Filter the entries below down to the lines that hold "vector".
*** Extracted entries ***
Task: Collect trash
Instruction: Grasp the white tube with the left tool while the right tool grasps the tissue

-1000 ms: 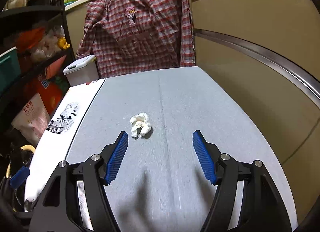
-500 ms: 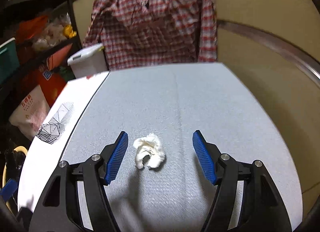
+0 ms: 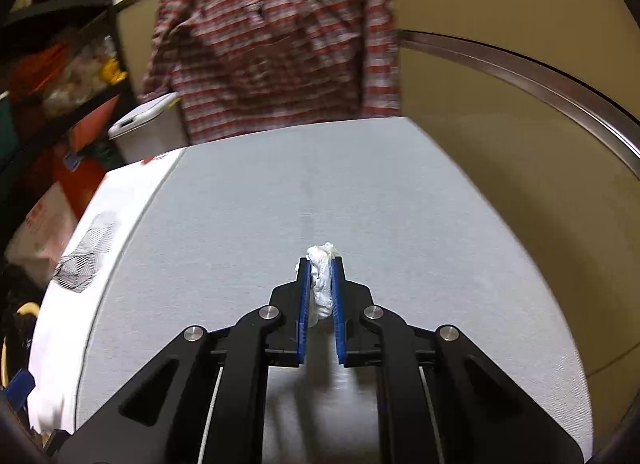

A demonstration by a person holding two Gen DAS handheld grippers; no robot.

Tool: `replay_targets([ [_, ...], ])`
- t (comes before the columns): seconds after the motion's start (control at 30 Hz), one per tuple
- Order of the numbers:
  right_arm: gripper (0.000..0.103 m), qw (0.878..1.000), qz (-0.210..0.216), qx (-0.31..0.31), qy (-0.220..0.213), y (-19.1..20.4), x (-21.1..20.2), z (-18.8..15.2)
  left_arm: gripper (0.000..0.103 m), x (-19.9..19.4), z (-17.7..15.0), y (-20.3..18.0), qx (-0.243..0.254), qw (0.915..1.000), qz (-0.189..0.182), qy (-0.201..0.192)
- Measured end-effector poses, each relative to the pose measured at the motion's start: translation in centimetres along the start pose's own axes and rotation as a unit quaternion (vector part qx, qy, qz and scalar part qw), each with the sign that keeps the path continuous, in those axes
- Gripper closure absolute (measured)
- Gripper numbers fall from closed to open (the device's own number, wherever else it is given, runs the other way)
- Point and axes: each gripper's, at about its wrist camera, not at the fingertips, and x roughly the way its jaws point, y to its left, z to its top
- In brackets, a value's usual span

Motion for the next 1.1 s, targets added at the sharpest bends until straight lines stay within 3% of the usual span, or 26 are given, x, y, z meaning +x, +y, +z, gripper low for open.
replay_targets([
  [0.27,0.092,1.000,-0.018,0.011,-0.004,-2.6,-0.7,-0.3,0.026,1.8,-0.6,-1.0,0.015,0.9976,-0.016,0.065],
  [0.37,0.092,1.000,-0.021,0.004,-0.004,-2.8,-1.0,-0.4,0.040,3.1,-0.9,-1.2,0.016,0.9945,-0.011,0.103],
  [0.43,0.092,1.000,-0.025,0.000,-0.006,-2.9,-1.1,-0.4,0.044,3.2,-0.9,-1.7,0.029,0.9942,-0.006,0.104],
  [0.47,0.092,1.000,-0.025,-0.001,-0.006,-2.9,-1.2,-0.4,0.050,3.1,-0.9,-2.0,0.038,0.9939,-0.003,0.104],
  [0.5,0.092,1.000,-0.026,0.000,-0.006,-3.1,-1.2,-0.4,0.069,3.1,-1.0,-2.4,0.048,0.9936,-0.008,0.102],
  [0.53,0.092,1.000,-0.027,0.001,-0.006,-3.3,-1.3,-0.4,0.079,2.9,-1.0,-2.5,0.050,0.9937,-0.016,0.099],
  [0.6,0.092,1.000,-0.028,0.002,-0.007,-3.5,-1.4,-0.4,0.090,2.4,-0.8,-2.3,0.046,0.9947,-0.028,0.088],
  [0.77,0.092,0.999,-0.032,0.003,-0.012,-3.5,-1.8,-0.5,0.090,0.8,-0.6,-1.7,0.034,0.9983,-0.030,0.036],
  [1.1,0.092,0.999,-0.017,-0.009,-0.038,-2.1,-5.9,-0.1,0.090,-2.5,1.1,-0.3,0.027,0.9992,-0.028,-0.013],
])
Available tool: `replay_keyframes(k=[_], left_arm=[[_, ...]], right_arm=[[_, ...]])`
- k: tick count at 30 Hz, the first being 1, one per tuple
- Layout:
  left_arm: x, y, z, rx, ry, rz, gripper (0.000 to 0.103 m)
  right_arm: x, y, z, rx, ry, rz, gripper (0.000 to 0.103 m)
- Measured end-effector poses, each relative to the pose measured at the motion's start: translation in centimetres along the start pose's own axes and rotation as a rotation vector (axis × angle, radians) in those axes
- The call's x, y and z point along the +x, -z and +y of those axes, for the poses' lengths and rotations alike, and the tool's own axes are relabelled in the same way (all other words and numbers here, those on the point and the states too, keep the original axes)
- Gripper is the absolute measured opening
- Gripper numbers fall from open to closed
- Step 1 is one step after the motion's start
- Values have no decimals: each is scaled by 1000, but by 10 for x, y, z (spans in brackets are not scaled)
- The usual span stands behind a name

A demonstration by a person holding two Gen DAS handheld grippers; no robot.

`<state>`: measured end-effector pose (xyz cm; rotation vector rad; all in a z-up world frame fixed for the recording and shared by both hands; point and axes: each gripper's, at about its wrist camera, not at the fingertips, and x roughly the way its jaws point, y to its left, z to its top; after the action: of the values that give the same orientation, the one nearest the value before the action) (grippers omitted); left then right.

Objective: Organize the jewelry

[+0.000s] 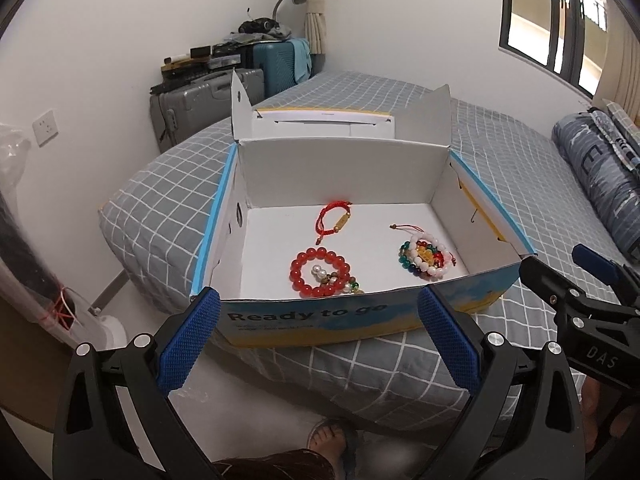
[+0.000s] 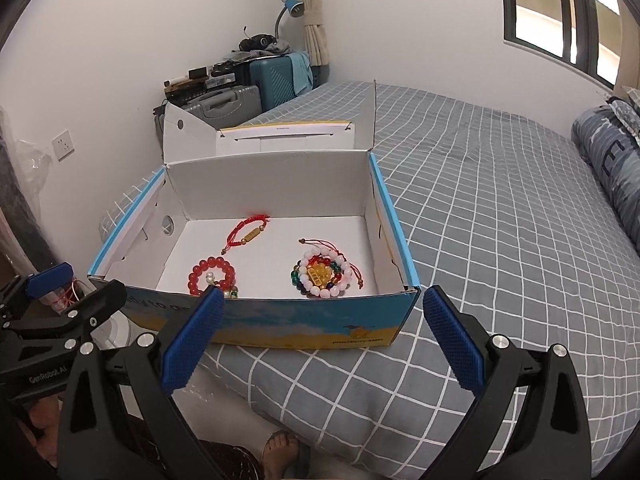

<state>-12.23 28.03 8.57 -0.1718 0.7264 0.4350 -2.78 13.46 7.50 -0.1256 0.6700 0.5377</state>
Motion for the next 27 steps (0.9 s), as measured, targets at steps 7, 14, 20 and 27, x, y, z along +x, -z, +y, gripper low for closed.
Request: replay_keyframes(k=[7,14,20,27], left_arm=[[1,-1,2,-14,8,14,97],[3,-1,1,-22,21,30,97],[4,-1,-2,-13,21,32,97],[4,-1,-1,-18,15,31,97]], right_arm=[[1,0,1,-3,5,0,95],[1,0,0,-5,4,1,95],[2,0,1,-4,6,0,95],[1,0,0,-4,5,2,95]])
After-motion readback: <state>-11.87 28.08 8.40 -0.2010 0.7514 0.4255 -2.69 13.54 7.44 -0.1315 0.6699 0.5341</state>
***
Response area =>
- Measured end-effector poses, each relative to the pose measured at the motion's start: translation in centimetres along the start pose's own axes and rotation as a unit quaternion (vector part qx, qy, qz and scalar part qw), each with the sign that keeps the path continuous, in those axes
- Measured end-effector poses, each relative to the pose measured at the motion's start: translation in centimetres along the start pose's own axes and rotation as a rotation vector (axis × angle, radians) in those axes
`<state>`: measured end-effector pose (xyz cm; rotation vector rad; all in a z-up world frame fixed for the recording and shared by both hands; point and axes: each gripper's, at about its wrist camera, not at the fingertips, and x roughly the way its jaws point, y to its left, z to its top; after the action: of the values that give the same orientation, the one nearest the value before the action) (grippers omitted); left then right.

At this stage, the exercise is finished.